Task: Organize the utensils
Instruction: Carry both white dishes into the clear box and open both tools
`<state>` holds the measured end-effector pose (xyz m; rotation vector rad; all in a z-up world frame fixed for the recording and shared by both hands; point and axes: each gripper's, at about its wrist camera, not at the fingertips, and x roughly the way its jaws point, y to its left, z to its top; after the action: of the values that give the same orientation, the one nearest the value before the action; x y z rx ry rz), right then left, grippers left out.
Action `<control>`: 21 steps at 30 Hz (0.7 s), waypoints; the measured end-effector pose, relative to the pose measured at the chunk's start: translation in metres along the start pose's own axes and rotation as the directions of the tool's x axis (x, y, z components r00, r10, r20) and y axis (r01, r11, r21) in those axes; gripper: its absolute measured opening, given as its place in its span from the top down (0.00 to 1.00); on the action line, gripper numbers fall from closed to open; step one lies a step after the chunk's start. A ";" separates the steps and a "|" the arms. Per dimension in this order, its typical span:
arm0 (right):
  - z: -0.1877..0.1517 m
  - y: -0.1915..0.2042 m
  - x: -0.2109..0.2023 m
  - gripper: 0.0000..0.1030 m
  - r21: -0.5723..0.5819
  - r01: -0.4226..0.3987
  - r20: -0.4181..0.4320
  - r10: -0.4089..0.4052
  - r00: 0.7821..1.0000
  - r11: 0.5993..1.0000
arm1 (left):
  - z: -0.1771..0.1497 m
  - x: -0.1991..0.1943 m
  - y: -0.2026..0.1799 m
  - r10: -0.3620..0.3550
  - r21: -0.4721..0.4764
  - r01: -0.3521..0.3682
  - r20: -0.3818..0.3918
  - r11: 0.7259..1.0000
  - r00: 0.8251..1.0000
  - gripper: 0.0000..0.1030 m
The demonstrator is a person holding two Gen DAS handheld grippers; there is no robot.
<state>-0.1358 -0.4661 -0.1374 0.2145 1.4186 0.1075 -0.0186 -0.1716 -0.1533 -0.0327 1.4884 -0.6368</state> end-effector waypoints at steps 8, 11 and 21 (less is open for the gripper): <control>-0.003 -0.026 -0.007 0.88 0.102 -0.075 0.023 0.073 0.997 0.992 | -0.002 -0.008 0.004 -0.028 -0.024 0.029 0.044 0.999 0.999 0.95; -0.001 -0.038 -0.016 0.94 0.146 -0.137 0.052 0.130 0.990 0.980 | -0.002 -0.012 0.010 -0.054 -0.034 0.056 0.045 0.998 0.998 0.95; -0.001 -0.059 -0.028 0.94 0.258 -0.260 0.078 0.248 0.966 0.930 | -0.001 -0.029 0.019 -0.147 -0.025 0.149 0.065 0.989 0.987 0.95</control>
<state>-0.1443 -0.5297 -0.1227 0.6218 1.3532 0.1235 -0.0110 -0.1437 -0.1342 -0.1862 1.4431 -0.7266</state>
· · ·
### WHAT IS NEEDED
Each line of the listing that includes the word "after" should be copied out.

### WRITTEN RESPONSE
`<state>` holds the measured end-effector pose (xyz m; rotation vector rad; all in a z-up world frame fixed for the recording and shared by both hands; point and axes: each gripper's, at about its wrist camera, not at the fingertips, and x roughly the way its jaws point, y to its left, z to its top; after the action: of the values that give the same orientation, the one nearest the value before the action; x y z rx ry rz), right then left, grippers left out.
Action `<control>`: 21 steps at 30 Hz (0.7 s), waypoints; the measured end-effector pose, relative to the pose measured at the chunk's start: translation in metres along the start pose's own axes and rotation as the directions of the tool's x axis (x, y, z components r00, r10, r20) and y axis (r01, r11, r21) in those axes; gripper: its absolute measured opening, given as its place in its span from the top down (0.00 to 1.00); on the action line, gripper numbers fall from closed to open; step one lies a step after the chunk's start. A ";" separates the steps and a "|" the arms. Per dimension in this order, its typical span:

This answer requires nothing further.